According to the study’s authors, this means that household income is indirectly related to how far a student is in education or how much they earn in their mid-20s. What really matters is access to “educational opportunities” – how often children are in a supportive learning environment, such as quality childcare in early childhood, toys and puzzles that support learning, and a home with a caregiver. That’s what it means. in high-quality schools and after-school programs. So, while income helps, it is primarily because it leads to increased access to good learning opportunities.

Since the study is descriptive, Dearing points out, it cannot technically prove that accumulation of opportunity “caused” higher education attainment. But the story is consistent with their research, he added. The paper also did not consider what difference the timing of the learning opportunity, for example, whether it occurred in early childhood or high school, might make.

But from a researcher’s perspective, what matters is the cumulative effect of those opportunities over time.

Some children experience opportunities throughout their lives and, if they are lucky, opportunities to thrive in each of the environments in which they live and grow, such as at home, day care, and school. Dearing said it took place in one of those settings and in a very rich context. He added that it has huge implications for addressing the achievement gap between children raised in poor and high-income families.

Given this, Dearing says, it’s not surprising that aggressively strong programs like quality early childhood education have only a modest impact on children’s lives.

It is difficult to turn these insights into more opportunities for students to grow.

“Because the inequality is extreme, extreme measures will be taken to end it,” Dearing added. And by extreme, he means structural. Success in education requires quality instruction, but it’s not enough, he says. The key to changing students’ lives is maintaining quality. The sum is greater than the parts.

Results: Teachers alone cannot control all factors, although they are important. Dearing said the answer may lie more in support systems for students, pointing to support programs such as Boston College’s community school model and City Connect. These models claim that Supporting the “whole child” Build a network that can address needs outside of the classroom, for example, connecting families to a food bank when a child is hungry, or connecting them to a free eyewear clinic. In a sense, Dearing says, these models use schools as “hubs” for supportive learning environments, while allowing teachers to focus on the instructional component.

A land of opportunity?

Efforts to halt inequality may soon receive a political push: An overview of Democratic candidate Kamala Harris’ presidential campaign plan It argues that “economic opportunity,” including expanding the Earned Income Tax Credit, will breathe new life into America’s middle class.

But in the meantime, the situation may get even tougher.

Since 1991, when the students in this study were born, inequality has increased in the country and wages have stagnated in some sectors. This may have accelerated or exaggerated the effects noted in the study. There’s a good chance we’re underestimating the size of today’s opportunity gap, Dearing says. If their children had been born 10 years later, he said, the students they studied might have seen an even wider gap between opportunities, even among middle-class and upper-income groups. says.

However, there have been some positive developments. Recently, the number of public kindergartens has increased, and the amount of earned income tax credits has also increased.

Additionally, there are still research questions to answer.

a previous research Dearing’s authors showed that early childhood “opportunities” can compensate for poverty and improve student achievement.
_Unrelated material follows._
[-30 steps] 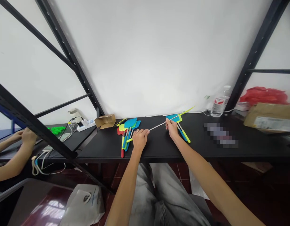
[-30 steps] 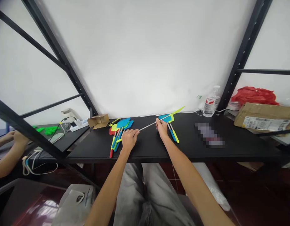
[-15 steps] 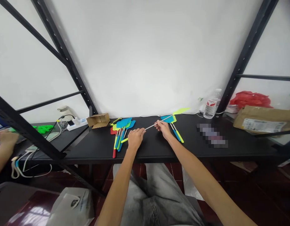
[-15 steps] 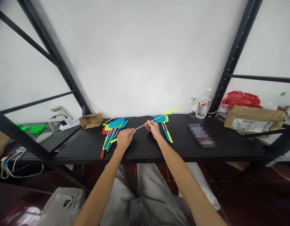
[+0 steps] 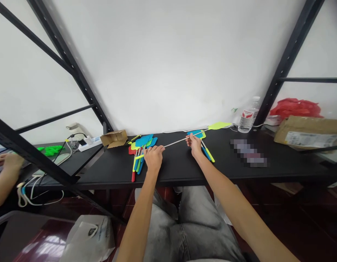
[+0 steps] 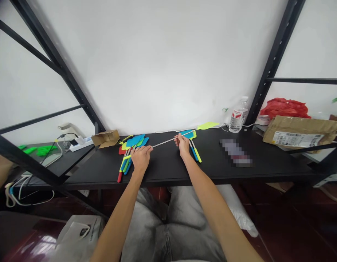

But Dearing says that if the study were done today, it would pay more attention to cultural differences that may enhance life outcomes for students living without money. For example, in some Black communities, the role of caregiver often extends beyond parents, with other family members such as grandmothers playing a larger role in children’s home lives and learning opportunities there. . But Dearing says researchers may be focusing too much on the role of the nuclear family, giving a somewhat misleading picture.